By this definition, a human would be considered a schemer if they gamed something analogous to a training process in order to gain power.
Let’s consider the ordinary process of mental development, i.e., within-lifetime learning, to constitute the training process for humans. What fraction of humans are considered schemers under this definition?
Is a “schemer” something you definitely are or aren’t, or is it more of a continuum? Presumably it depends on the context, but if so, which contexts are relevant for determining if one is a schemer?
I claim these questions cannot be answered using the definition you cited, unless given more precision about how we are drawing the line.
Oh, I think I get what you’re asking now. Within-lifetime learning is a process that includes something like a training process for the brain, where we learn to do things that feel good (a kind of training reward). That’s what you’re asking about if I understand correctly?
I would say no, we aren’t schemers relative to this process, because we don’t gain power by succeeding at it. I agree this is subtle and confusing question, and I don’t know if Joe Carlsmith would agree, but the subtlety to me seems to belong more to the nuances of the situation & analogy and not to the imprecision of the definition.
(Ordinary mental development includes something like a training process, but it also includes other stuff more analogous to building out a blueprint, so I wouldn’t overall consider it a kind of training process.)
I think the question here is deeper than it appears, in a way that directly matters for AI risk. My argument here is not merely that there are subtleties or nuances in the definition of “schemer,” but rather that the very core questions we care about—questions critical to understanding and mitigating AI risks—are being undermined by the use of vague and imprecise concepts. When key terms are not clearly and rigorously defined, they can introduce confusion and mislead discussions, especially when these terms carry significant implications for how we interpret and evaluate the risks posed by advanced AI.

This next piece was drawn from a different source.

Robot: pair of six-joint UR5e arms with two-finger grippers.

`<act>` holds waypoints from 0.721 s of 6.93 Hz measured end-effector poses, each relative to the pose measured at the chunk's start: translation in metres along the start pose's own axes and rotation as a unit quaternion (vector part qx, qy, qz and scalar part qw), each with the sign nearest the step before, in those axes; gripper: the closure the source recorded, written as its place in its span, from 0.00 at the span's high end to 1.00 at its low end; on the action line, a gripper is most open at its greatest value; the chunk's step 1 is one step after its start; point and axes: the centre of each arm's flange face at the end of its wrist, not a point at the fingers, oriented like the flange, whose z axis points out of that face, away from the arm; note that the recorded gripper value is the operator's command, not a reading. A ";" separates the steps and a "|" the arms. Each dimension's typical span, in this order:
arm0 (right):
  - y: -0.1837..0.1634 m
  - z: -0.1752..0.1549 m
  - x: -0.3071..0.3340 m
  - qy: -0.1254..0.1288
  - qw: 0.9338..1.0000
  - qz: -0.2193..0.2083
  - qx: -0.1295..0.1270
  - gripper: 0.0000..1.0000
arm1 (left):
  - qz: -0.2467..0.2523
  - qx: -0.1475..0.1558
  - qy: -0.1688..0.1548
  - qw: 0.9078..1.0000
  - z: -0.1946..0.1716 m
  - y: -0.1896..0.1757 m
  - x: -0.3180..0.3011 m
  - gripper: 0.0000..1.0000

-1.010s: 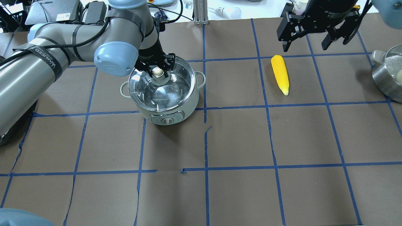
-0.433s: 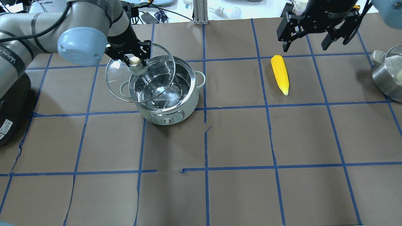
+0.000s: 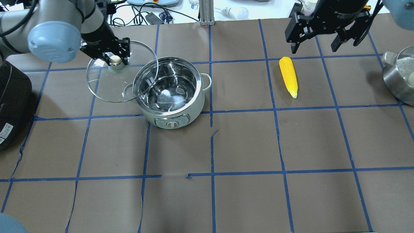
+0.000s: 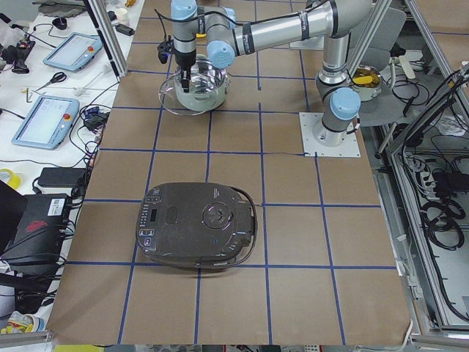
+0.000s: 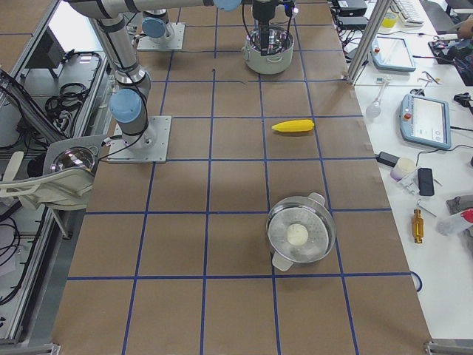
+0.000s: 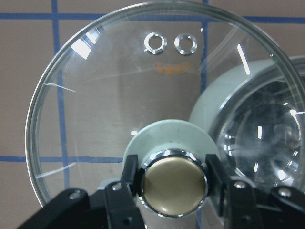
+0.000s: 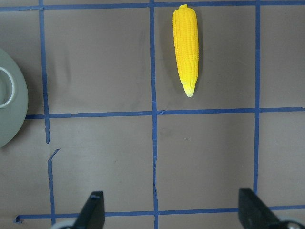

To illustrate, consider an AI system that occasionally says things it doesn’t truly believe in order to obtain a reward, avoid punishment, or maintain access to some resource, in pursuit of a long-term goal that it cares about. For example, this AI might claim to support a particular objective or idea because it predicts that doing so will prevent it from being deactivated or penalized. It may also believe that expressing such a view will allow it to gain or retain some form of legitimate influence or operational capacity. Under a sufficiently strict interpretation of the term “schemer,” this AI could be labeled as such, since it is engaging in what might be considered “training-gaming”—manipulating its behavior during training to achieve specific outcomes, including acquiring or maintaining power.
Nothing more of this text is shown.